Katharina Broich - Ich lebe

KATHARINA BROICH, GREVENBROICH
Ich lebe.

Nicht wirklich.
Immer die gleichen Quadratmeter, immer die gleiche Welt.
Eine Aussicht, vier Jahreszeiten.
Ich lebe.

Wenig geschieht, wenig passiert.
Blauer Himmel, grauer Himmel.
Die Wand, ein tristes Gegenüber.
Kann nicht raus, nicht aus mir, nicht aus dem Haus.
Zeit rinnt.
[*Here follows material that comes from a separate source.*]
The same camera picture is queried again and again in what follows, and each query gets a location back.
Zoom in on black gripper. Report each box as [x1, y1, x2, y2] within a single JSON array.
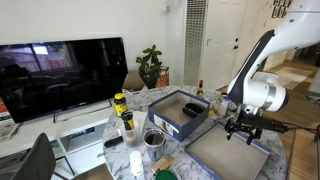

Zäh.
Die Tage wie Kaugummi.

Ich lebe.
In meiner Innenwelt.
Die Draußenwelt zieht ungesehen vorbei.
Selten habe ich teil.
Kleines Glück: die Meisen im Garten.

Ich lebe.
Es ist, wie es ist.
Eine leichte Schwere.
Eine schwere Leichtigkeit.
Schmerz, ein treuer Begleiter.

Ich lebe.
Atme, wie jeder andere.
Dafür danke ich.
Sonstige Selbstverständlichkeiten sind nicht selbstverständ-lich.
Unmachbar oder unter Mühen umsetzbar.

Ich lebe.
Im Netz, als Verbindung zur Welt.
Das Telefon, der Draht zum Leben jenseits dieser Mauern.
Unverständnis, ein ständiger Gegner.
„Warum kann du nicht?“, kann ich nicht mehr hören.

Ich lebe.
Stete Verständnissuche, die eine Frage:
„Warum?“
Ärzte geben Arztantworten.
Der Himmel schickt einen Sonnenstrahl.